▶ [SUPPLIED INFORMATION]
=== Begin Enclosure ===

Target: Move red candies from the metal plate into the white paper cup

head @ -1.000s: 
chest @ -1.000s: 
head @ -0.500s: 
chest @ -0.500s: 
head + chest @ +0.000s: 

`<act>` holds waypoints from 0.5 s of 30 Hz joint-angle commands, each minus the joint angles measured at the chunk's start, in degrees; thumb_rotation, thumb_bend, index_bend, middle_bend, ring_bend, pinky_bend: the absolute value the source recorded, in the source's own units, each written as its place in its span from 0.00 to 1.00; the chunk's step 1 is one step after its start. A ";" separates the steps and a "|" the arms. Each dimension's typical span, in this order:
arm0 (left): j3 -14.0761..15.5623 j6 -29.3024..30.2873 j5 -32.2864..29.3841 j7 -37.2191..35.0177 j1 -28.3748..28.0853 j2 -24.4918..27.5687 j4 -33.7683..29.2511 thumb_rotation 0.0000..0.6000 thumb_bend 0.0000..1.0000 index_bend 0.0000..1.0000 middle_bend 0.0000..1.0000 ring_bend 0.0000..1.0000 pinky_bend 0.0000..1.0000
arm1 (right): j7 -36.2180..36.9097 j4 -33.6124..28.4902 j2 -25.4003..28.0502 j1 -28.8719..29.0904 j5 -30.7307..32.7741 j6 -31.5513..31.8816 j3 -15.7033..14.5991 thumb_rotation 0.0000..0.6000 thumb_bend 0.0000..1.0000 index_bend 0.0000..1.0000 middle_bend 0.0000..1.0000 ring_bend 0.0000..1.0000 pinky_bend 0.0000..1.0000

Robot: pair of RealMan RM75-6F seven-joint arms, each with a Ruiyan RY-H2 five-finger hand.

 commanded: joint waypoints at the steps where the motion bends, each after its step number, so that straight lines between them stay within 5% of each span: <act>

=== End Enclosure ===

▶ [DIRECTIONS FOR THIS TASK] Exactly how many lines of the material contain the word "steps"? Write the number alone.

▶ [TASK RESULT] 2